-- Opening Marker --
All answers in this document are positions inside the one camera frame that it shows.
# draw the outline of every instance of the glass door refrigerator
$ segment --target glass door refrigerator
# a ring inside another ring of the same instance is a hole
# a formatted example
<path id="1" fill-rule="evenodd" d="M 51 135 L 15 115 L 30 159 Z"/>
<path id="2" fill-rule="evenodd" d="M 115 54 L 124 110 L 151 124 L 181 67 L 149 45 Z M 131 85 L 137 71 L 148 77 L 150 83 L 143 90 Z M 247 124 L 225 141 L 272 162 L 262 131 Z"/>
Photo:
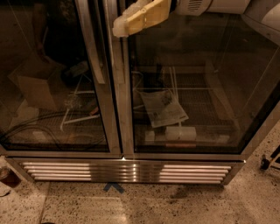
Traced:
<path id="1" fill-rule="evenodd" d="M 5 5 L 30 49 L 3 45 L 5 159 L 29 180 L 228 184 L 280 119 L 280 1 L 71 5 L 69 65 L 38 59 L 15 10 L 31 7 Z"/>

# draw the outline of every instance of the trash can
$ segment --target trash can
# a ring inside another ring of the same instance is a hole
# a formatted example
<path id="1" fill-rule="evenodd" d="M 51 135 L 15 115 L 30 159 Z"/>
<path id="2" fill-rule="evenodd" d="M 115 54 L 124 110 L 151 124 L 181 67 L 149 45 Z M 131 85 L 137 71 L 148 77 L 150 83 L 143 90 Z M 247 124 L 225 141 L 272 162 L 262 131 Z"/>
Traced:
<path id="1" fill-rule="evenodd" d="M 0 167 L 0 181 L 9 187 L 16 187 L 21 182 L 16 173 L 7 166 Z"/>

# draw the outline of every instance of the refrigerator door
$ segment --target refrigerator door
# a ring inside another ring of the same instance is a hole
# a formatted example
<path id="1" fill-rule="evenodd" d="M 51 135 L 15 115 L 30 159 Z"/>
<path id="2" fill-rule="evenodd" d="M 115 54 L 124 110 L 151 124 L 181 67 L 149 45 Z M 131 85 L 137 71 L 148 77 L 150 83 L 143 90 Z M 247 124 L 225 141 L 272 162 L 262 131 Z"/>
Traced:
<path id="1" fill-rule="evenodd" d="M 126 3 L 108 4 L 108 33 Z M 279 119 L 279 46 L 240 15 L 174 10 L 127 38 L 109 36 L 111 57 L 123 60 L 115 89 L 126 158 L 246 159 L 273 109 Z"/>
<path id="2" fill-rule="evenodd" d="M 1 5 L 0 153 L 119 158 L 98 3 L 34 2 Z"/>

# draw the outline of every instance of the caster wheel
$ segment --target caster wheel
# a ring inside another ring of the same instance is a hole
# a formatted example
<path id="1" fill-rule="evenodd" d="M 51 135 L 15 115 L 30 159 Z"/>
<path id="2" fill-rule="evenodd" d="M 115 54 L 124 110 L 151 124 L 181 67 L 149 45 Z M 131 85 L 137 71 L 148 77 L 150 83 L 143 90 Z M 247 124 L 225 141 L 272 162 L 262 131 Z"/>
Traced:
-- Closing Marker --
▶ PROBLEM TO SOLVE:
Note each line of the material holding "segment" and copy it out.

▶ SOLUTION FOR THIS TASK:
$ segment --target glass door refrigerator
$ segment --target trash can
$ segment --target refrigerator door
$ segment --target caster wheel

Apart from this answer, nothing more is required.